Available in Museum’s Library.
Vislon zippers offer research opportunities in developing stronger, more lightweight, and weather-resistant polymer materials for enhanced durability in heavy-duty and outdoor applications. Additionally, they provide scope for innovations in dual-slider mechanisms, low-friction coatings, and smart textile integration to expand functionality in technical apparel and adventure gear.

Available in Museum’s Library.
Two-way zippers present research opportunities in developing stronger, smoother dual-slider mechanisms for long garments and technical gear, ensuring reliability under frequent use. They also allow innovation in smart, multifunctional applications, such as adjustable ventilation, integrated waterproofing, or wearable technology in outdoor and performance apparel.
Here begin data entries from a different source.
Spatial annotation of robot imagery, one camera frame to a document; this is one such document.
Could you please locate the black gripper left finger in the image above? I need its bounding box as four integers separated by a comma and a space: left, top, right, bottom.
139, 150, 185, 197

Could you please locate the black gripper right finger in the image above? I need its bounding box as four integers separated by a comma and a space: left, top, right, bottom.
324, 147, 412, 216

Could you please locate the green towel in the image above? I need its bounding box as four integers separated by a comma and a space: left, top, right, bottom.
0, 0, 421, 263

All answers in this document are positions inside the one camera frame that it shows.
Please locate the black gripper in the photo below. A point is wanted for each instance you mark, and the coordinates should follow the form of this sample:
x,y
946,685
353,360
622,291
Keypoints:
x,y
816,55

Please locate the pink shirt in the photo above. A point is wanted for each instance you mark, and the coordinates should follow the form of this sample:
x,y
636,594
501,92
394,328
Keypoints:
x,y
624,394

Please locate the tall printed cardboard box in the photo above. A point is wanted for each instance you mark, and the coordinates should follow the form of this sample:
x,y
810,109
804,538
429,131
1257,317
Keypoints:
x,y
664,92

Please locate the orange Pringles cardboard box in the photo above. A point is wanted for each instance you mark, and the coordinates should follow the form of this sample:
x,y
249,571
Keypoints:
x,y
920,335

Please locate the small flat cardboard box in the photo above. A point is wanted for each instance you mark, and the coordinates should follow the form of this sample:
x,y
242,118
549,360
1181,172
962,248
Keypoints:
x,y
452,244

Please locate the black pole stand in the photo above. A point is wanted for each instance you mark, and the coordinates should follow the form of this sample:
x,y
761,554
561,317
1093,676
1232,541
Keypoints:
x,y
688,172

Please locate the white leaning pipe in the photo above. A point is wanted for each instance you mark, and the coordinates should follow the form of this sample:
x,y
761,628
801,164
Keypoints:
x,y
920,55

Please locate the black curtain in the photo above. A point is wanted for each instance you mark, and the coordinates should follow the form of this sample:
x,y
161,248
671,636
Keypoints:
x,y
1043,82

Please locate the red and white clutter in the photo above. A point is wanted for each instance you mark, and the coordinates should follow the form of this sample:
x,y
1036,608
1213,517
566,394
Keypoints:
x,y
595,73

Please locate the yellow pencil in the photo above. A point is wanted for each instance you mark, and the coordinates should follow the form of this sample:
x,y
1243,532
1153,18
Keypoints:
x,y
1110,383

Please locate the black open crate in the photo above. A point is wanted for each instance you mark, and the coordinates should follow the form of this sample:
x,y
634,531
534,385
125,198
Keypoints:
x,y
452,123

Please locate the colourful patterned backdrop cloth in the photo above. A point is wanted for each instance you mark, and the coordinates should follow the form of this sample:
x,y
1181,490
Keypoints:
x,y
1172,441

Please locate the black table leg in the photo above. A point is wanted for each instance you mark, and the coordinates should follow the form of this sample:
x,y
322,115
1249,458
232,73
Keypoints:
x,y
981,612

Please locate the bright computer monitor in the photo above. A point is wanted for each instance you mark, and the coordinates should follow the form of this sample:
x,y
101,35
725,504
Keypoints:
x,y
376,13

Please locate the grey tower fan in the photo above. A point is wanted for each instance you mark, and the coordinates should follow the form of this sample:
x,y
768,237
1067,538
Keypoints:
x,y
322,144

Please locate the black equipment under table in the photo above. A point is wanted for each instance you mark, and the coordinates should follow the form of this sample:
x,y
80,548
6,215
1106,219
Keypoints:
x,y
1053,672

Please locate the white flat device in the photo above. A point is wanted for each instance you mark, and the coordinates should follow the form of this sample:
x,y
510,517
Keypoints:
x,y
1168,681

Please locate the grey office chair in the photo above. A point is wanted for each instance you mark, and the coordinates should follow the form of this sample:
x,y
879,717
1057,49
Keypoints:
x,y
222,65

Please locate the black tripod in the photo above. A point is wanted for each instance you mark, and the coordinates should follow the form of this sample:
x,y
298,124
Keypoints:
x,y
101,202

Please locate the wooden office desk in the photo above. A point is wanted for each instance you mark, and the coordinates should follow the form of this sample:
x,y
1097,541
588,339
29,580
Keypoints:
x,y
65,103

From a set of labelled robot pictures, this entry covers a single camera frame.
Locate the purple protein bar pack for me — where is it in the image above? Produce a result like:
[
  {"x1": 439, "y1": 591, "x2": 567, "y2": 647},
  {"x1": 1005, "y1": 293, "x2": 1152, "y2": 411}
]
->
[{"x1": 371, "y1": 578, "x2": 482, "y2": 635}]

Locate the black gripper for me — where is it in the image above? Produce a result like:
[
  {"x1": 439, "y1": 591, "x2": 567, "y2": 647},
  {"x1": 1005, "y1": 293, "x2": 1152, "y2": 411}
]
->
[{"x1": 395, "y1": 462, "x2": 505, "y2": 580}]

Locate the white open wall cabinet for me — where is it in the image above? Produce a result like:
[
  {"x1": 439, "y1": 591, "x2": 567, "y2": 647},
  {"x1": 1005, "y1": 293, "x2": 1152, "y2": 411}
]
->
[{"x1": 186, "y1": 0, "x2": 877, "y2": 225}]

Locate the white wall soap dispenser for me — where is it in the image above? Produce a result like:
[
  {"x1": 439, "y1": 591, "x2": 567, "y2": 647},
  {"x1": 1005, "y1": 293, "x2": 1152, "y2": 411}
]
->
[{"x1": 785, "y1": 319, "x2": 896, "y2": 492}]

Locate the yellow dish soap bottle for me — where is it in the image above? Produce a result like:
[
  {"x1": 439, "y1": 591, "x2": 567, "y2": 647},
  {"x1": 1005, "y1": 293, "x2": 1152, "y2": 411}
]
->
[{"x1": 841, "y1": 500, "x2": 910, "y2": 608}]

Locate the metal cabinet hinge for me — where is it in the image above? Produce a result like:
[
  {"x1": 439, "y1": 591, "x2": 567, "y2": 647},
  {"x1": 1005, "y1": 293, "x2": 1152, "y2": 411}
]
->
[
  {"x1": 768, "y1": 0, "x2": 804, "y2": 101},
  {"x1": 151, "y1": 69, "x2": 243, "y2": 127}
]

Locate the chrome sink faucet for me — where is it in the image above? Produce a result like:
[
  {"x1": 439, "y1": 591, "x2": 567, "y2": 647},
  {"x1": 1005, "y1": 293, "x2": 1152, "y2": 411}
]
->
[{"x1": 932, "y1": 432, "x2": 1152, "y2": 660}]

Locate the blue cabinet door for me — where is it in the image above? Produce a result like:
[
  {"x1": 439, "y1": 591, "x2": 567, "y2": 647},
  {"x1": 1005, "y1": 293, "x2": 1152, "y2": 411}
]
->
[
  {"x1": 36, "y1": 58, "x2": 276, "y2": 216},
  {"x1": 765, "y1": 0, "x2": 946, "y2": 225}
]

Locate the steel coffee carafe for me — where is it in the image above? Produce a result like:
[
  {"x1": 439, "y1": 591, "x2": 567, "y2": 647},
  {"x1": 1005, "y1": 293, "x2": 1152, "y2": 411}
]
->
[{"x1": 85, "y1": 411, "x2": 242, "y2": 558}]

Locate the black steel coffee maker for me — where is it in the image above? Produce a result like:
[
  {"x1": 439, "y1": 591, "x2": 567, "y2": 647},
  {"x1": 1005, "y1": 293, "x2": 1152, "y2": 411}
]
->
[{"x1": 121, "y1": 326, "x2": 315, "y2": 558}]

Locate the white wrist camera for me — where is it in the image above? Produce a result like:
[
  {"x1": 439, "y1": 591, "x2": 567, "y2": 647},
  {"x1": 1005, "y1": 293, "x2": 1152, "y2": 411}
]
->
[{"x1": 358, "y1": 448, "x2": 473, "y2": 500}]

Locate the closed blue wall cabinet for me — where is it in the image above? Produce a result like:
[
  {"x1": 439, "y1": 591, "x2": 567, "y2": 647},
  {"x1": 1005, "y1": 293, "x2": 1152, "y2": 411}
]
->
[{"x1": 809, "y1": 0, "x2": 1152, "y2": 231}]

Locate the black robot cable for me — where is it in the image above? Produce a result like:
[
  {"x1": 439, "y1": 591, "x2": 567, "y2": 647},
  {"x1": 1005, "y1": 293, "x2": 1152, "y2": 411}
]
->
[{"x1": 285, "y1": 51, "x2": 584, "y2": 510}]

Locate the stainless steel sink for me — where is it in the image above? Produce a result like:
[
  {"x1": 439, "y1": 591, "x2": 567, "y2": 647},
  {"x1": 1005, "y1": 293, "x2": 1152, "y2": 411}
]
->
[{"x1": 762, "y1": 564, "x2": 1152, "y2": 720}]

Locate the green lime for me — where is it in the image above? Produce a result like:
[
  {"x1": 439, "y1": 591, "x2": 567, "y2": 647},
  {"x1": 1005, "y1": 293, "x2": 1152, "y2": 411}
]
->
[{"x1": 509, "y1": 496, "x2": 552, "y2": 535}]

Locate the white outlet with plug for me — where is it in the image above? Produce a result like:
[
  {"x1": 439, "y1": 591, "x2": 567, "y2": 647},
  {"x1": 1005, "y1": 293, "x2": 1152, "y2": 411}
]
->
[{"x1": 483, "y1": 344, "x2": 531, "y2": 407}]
Available in Museum’s Library.
Separating zippers offer research opportunities in enhancing strength and smooth operation for heavy or layered garments, including innovations in durable teeth materials and slider mechanisms. They also provide scope for smart and functional applications, such as integration with waterproofing, fire resistance, or wearable technology in outerwear and technical apparel.

Available in Museum’s Library.
Invisibles zippers present research opportunities in developing stronger, ultra-thin materials and improved coil designs to enhance durability without compromising discretion. They also offer scope for innovations in seamless integration with stretch fabrics, smart textiles, and delicate apparel, expanding both functionality and aesthetic appeal.

Available in Museum’s Library.
Metal zippers offer research opportunities in developing corrosion-resistant and lightweight metal alloys to enhance durability while reducing garment weight. Additionally, studies on innovative finishes, coatings, and integration with smart or technical fabrics can expand their functionality in fashion, outdoor gear, and performance apparel.

Available in Museum’s Library.
Coil zippers present research opportunities in developing advanced synthetic fibers and recycled polymers to improve flexibility, durability, and environmental sustainability. Further research can explore enhanced coil structures and low-friction slider technologies to improve performance in technical apparel, outdoor gear, and high-frequency-use garments.

Available in Museum’s Library.

Zippers present research opportunities in developing sustainable materials such as biodegradable polymers and recycled metals to reduce environmental impact in garment production. Further research can also explore advanced functional designs, including waterproof, fire-resistant, and smart zippers integrated with wearable technology for technical and performance textiles.